Bug #68021 Unexplainable InnoDB unique index locks on DELETE + INSERT with same values
Submitted: 3 Jan 2013 16:49 Modified: 28 Sep 2014 10:48
Reporter: Ovais Tariq Email Updates:
Status: Closed Impact on me:
None 
Category:MySQL Server: InnoDB storage engine Severity:S2 (Serious)
Version:5.5.29, 5.5.30, 5.6, 5.7.1 OS:Any
Assigned to: CPU Architecture:Any
Triage: Needs Triage: D3 (Medium)

[3 Jan 2013 16:49] Ovais Tariq
Description:
MySQL server version running is 5.5.29 on CentOS 6.2.

Suppose there is a table with a composite unique key. 
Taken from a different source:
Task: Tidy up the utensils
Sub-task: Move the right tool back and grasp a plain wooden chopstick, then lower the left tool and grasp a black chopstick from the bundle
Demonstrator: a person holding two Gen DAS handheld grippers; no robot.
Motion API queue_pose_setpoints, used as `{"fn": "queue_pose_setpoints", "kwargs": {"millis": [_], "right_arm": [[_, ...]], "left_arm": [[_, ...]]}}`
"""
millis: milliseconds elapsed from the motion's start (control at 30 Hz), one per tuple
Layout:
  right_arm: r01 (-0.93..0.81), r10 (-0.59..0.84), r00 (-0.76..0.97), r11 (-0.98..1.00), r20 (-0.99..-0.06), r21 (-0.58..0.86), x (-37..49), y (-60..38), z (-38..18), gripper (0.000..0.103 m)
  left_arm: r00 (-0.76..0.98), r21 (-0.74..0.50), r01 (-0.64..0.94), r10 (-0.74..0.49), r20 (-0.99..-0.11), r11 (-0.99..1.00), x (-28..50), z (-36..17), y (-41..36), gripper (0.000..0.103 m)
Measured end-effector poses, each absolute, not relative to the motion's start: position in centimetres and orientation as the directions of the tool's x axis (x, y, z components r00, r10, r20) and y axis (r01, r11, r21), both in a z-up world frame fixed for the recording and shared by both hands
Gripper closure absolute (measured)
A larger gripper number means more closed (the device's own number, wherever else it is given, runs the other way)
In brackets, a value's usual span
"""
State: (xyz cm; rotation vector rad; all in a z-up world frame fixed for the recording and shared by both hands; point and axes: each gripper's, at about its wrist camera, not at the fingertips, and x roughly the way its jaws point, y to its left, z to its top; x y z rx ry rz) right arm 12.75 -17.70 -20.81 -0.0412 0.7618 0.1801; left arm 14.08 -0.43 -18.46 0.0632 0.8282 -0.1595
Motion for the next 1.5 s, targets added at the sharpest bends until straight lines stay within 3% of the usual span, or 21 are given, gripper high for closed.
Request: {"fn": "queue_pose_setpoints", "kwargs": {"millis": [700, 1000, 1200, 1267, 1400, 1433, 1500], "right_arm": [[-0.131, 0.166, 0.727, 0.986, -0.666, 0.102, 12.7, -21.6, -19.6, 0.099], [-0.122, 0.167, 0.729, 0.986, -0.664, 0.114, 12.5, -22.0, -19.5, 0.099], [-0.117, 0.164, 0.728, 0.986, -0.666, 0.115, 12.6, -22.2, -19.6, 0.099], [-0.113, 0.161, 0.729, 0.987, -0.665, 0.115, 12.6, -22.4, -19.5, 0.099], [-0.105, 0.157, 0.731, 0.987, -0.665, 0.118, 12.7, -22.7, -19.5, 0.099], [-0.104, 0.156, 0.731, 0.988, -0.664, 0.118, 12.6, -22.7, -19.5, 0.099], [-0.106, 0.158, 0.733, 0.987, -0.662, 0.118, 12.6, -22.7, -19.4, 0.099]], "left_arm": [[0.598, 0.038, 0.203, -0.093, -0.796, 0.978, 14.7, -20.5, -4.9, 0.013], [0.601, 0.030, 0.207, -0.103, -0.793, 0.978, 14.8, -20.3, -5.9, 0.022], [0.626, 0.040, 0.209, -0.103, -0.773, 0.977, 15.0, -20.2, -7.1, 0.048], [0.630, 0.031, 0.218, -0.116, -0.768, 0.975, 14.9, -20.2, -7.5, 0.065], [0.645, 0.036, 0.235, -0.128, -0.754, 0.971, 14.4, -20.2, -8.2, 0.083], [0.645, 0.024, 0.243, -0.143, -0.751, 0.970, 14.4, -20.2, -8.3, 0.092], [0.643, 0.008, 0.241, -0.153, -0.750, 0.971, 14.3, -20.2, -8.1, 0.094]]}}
Now when a record is deleted and a subsequent insert is made within the same transaction that contains the same value for the unique key columns that were deleted, then InnoDB places gap lock on the gap after the unique key value and the gap before the unique key value that is inserted by the subsequent insert. This behaviour remains even though I change transaction-isolation=READ-COMMITTED and innodb_locks_unsafe_for_binlog=1. 

However, when a record is deleted and a subsequent insert within the same transaction inserts values for unique key columns that are different from the ones deleted then no excessive locking is performed. This is the behaviour that one expects for the above case as well at least when transaction-isolation=READ-COMMITTED or innodb_locks_unsafe_for_binlog=1.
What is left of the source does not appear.